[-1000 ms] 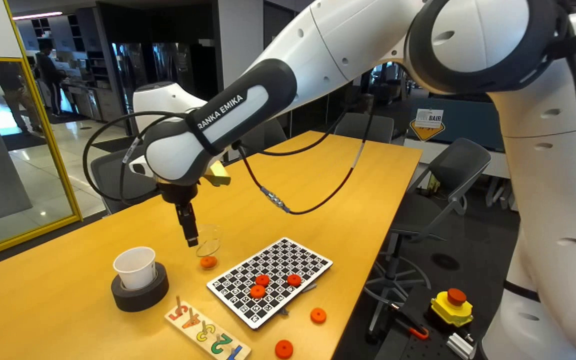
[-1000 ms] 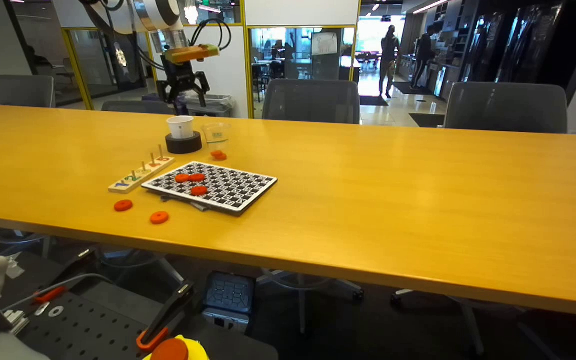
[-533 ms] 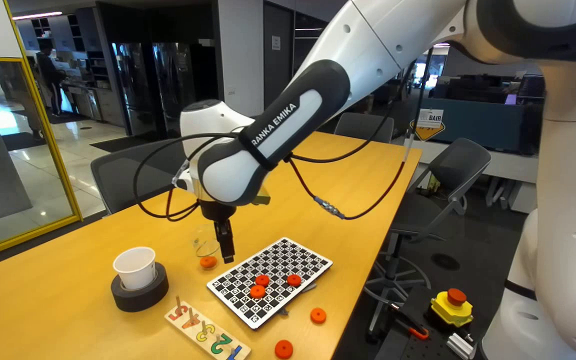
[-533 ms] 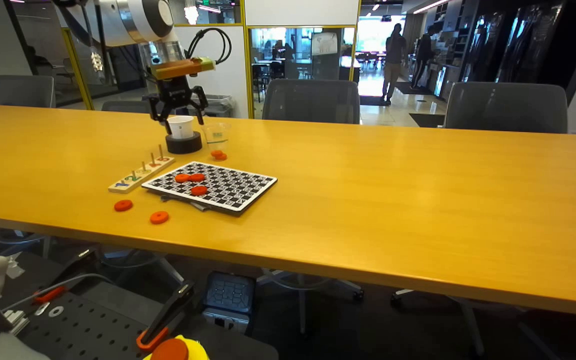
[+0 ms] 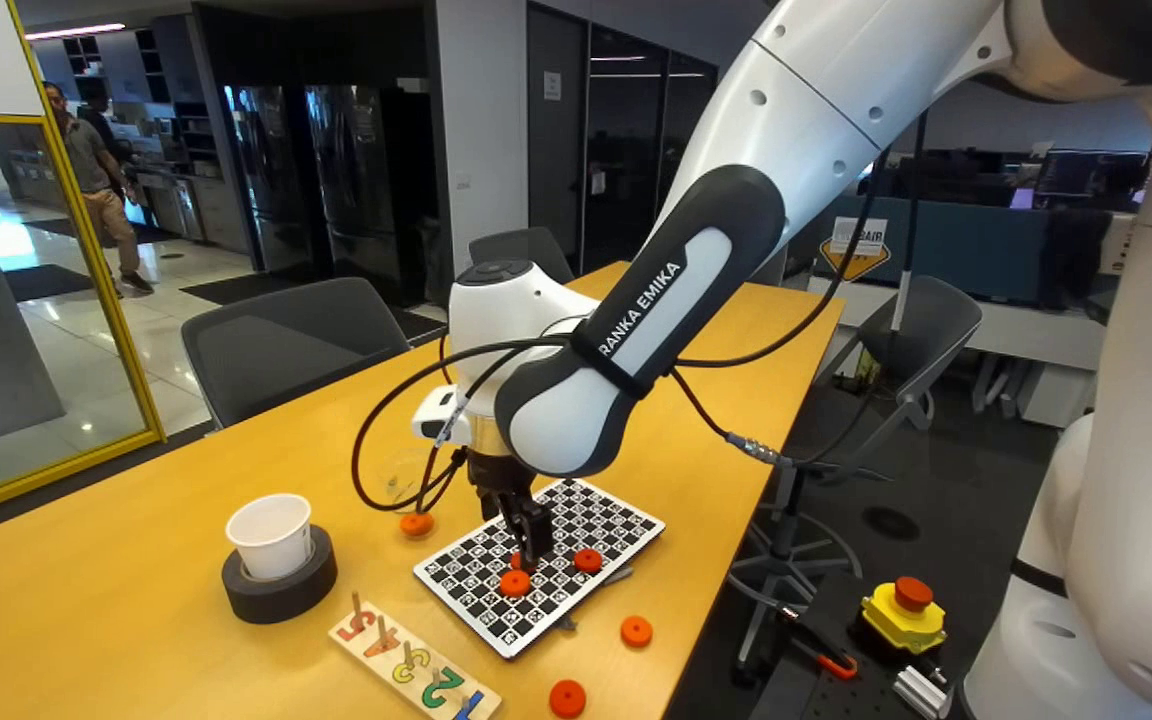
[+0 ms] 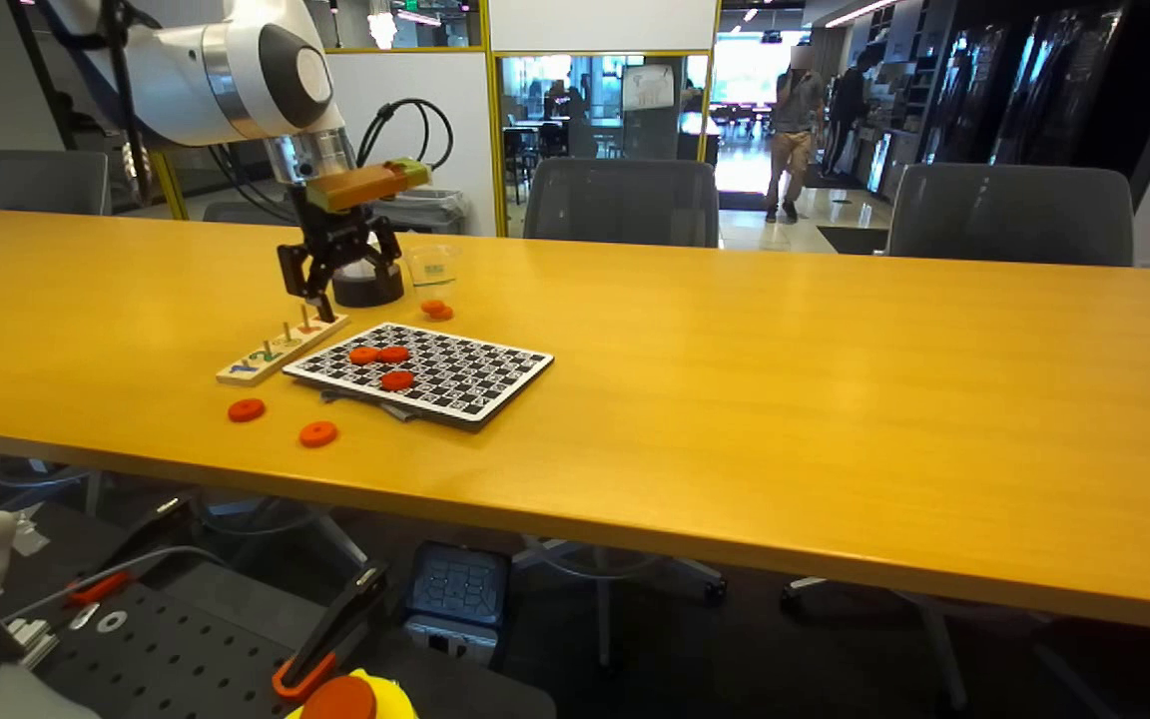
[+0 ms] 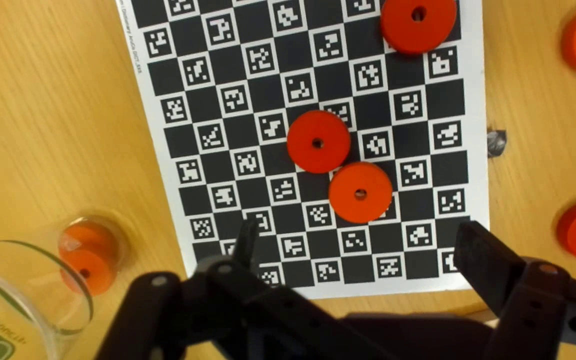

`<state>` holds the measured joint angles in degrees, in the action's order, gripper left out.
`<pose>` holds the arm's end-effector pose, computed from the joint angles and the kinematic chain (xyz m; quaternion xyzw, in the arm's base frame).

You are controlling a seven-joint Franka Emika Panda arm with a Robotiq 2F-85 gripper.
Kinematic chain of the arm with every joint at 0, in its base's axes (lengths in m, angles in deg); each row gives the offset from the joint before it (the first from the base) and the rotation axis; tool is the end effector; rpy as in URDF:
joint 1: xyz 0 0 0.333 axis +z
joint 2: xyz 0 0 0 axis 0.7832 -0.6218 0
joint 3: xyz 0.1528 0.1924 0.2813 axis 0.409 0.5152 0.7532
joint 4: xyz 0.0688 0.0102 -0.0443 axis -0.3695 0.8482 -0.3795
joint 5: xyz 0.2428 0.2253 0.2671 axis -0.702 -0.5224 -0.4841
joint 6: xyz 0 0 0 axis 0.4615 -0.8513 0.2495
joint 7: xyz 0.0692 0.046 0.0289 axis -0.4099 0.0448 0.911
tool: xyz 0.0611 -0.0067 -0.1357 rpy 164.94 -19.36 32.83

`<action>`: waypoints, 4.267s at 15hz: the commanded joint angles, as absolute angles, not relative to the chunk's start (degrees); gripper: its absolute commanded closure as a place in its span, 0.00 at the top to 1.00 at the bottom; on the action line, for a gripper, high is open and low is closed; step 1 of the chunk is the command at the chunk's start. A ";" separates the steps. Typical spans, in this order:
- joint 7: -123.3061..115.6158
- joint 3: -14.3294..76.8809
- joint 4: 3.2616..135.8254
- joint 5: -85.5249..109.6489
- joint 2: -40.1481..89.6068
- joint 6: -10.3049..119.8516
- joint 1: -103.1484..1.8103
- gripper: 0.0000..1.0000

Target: Pick up all the orange objects from the checkers board and the table, and put them in two cups

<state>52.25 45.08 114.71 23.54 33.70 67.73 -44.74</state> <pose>0.5091 0.1519 0.2536 0.7643 0.6418 0.0047 0.0629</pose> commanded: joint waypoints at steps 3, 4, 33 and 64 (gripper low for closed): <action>65.95 45.70 116.51 21.13 32.16 73.20 -46.68 1.00; 68.05 45.85 116.31 20.64 31.43 73.94 -46.88 1.00; 85.13 47.80 110.10 14.51 23.76 68.63 -49.87 1.00; 81.76 45.18 97.28 16.26 26.51 56.58 -48.89 0.23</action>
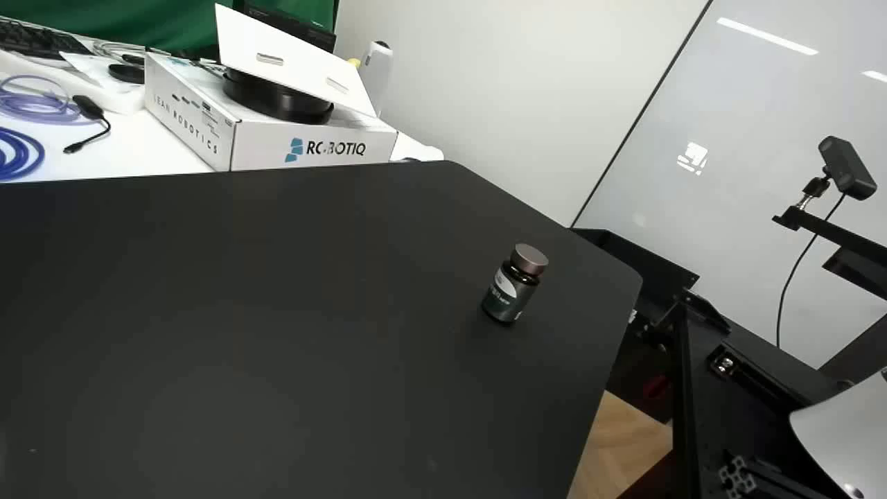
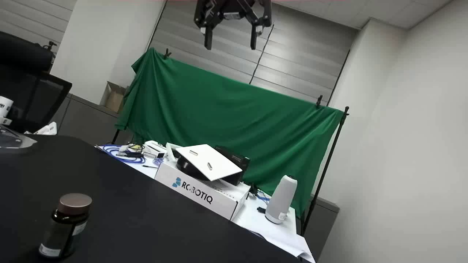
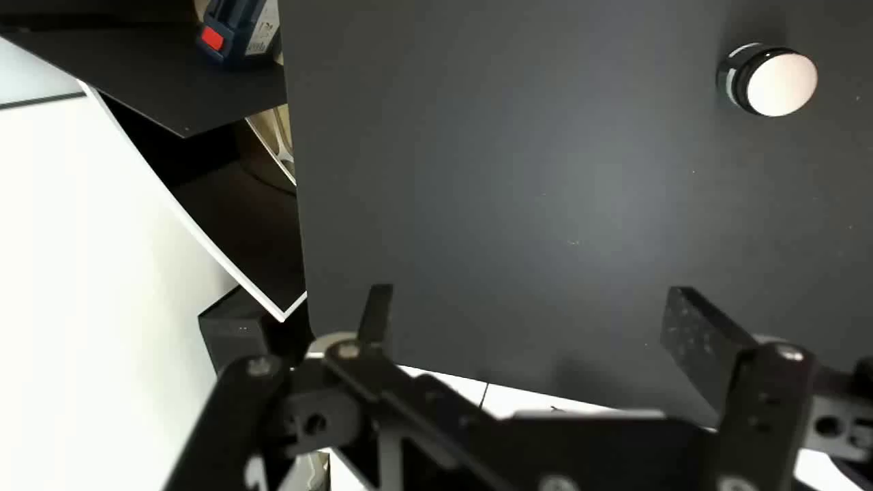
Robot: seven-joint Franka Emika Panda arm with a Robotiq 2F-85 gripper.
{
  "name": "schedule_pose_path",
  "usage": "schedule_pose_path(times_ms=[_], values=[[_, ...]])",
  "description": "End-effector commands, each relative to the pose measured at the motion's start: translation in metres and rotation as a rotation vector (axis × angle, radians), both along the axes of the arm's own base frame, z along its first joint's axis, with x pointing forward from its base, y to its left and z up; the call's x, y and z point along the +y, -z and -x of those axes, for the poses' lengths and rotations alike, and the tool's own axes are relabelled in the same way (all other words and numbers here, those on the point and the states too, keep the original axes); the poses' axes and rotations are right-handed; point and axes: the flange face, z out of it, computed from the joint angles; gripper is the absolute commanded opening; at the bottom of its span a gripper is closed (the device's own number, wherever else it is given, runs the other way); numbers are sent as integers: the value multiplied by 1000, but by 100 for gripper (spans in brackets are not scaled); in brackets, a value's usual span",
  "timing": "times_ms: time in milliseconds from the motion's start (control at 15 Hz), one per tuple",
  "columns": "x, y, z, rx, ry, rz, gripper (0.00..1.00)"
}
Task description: Move the bottle to the left
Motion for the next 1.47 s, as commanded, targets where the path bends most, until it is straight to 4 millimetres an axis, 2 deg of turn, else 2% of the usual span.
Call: schedule_pose_path(times_ms=[0, 600, 800, 1067, 1400], values=[[0, 0, 0, 0, 0, 0, 100], [0, -1, 0, -1, 0, 0, 100], [9, 4, -11, -37, -13, -60, 100], [63, 31, -28, 0, -85, -160, 100], [139, 79, -21, 73, -224, -217, 100]])
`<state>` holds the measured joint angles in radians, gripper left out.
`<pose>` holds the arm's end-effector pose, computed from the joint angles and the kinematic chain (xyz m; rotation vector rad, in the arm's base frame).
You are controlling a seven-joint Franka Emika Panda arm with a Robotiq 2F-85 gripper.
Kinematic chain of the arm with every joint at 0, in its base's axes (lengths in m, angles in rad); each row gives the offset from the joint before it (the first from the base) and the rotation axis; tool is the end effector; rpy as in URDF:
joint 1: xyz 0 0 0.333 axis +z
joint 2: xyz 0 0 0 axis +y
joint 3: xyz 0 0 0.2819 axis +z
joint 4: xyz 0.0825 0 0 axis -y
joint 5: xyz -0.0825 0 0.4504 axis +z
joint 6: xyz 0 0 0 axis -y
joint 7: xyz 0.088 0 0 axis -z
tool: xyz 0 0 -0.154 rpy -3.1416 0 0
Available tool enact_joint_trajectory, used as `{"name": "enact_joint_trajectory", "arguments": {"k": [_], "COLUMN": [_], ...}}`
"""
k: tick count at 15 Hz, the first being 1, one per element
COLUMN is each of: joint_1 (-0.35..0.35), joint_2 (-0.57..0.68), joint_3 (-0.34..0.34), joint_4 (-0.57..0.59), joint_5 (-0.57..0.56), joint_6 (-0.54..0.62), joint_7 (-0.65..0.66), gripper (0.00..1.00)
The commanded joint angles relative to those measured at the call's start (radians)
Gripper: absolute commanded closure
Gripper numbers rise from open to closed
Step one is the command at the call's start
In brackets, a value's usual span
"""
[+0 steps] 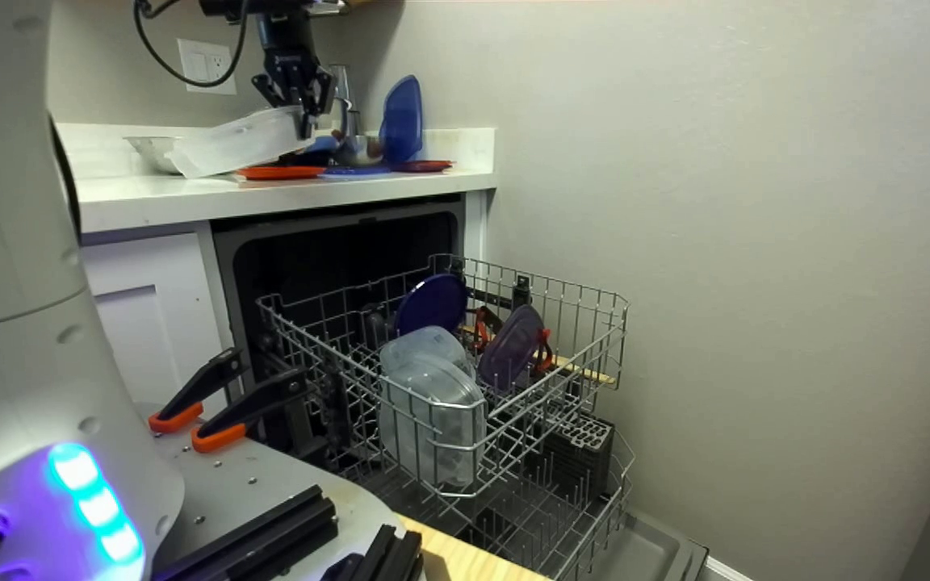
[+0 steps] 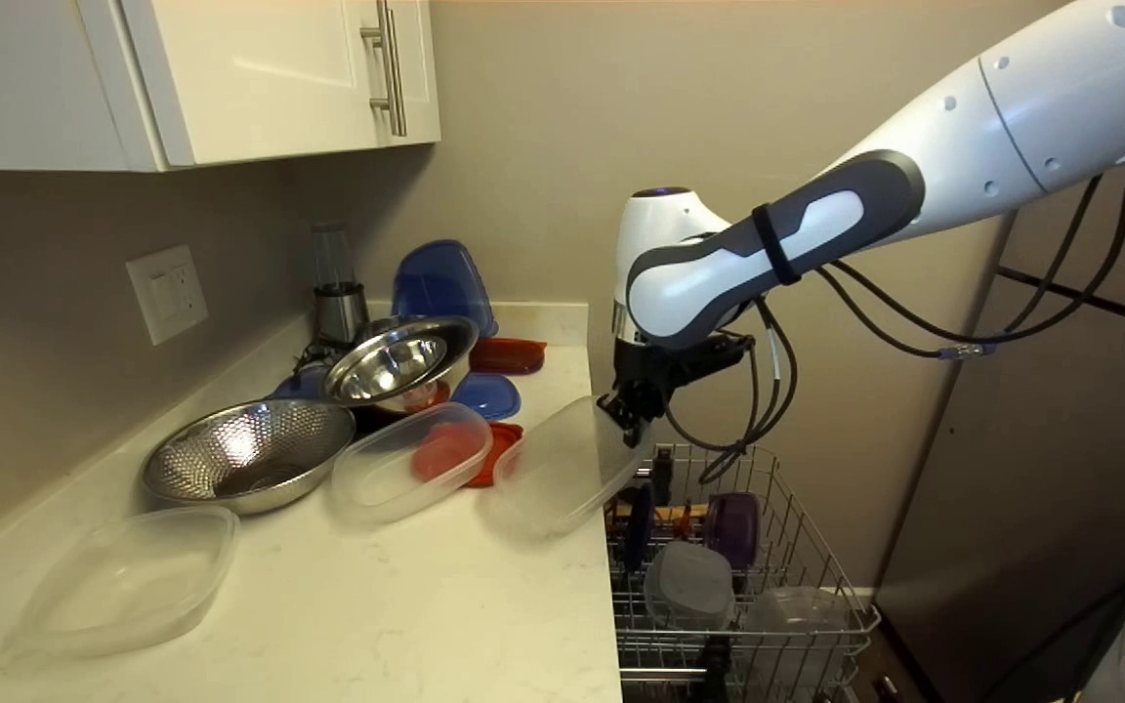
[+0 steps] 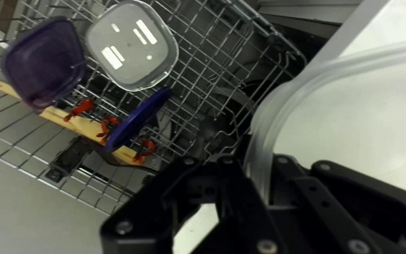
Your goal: Put the bowl in the dishwasher
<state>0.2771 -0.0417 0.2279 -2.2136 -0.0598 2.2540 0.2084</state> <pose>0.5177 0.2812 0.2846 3.0696 0.5153 0.1491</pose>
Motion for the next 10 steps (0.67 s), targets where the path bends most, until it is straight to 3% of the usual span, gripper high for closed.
{"name": "enact_joint_trajectory", "arguments": {"k": [1,7,10], "joint_1": [-0.038,-0.09,-0.118], "joint_2": [-0.129,-0.255,-0.254], "joint_3": [-0.003,0.008,0.025], "joint_4": [-0.032,-0.015,-0.035], "joint_5": [-0.108,-0.29,-0.425], "joint_6": [-0.132,-0.333,-0.357], "joint_7": [-0.002,0.007,0.059], "gripper": [0.96,0.96,0.96]}}
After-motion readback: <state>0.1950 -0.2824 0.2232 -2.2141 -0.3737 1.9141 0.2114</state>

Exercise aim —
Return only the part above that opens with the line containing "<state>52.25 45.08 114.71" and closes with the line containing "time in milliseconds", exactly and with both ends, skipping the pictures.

Result of this task —
<state>52.25 45.08 114.71 23.54 33.70 67.73 -44.74</state> <pose>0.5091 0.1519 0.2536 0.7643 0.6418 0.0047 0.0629</pose> commanded: joint waypoints at steps 3, 4, 33 and 64 (gripper low for closed): <action>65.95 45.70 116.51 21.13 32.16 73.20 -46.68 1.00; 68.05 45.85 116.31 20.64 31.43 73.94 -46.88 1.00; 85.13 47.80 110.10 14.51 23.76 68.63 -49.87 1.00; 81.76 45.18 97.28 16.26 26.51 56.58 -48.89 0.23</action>
Robot: seven-joint Franka Emika Panda arm with a Robotiq 2F-85 gripper.
{
  "name": "schedule_pose_path",
  "usage": "schedule_pose_path(times_ms=[_], values=[[_, ...]])",
  "description": "End-effector commands, each relative to the pose measured at the motion's start: translation in metres and rotation as a rotation vector (axis × angle, radians), both along the axes of the arm's own base frame, z along its first joint's axis, with x pointing forward from its base, y to its left and z up; the call's x, y and z point along the +y, -z and -x of those axes, for the poses' lengths and rotations alike, and the tool's own axes are relabelled in the same way (all other words and numbers here, those on the point and the states too, keep the original axes); the poses' axes and rotations are right-handed; point and axes: the flange face, z out of it, computed from the joint angles; gripper is the absolute commanded opening; at the bottom of its span a gripper is closed (the device's own number, wherever else it is given, runs the other way); numbers are sent as integers: the value multiplied by 1000, but by 100 for gripper (spans in brackets are not scaled); in brackets, a value's usual span",
  "timing": "times_ms: time in milliseconds from the motion's start (control at 15 Hz), one per tuple",

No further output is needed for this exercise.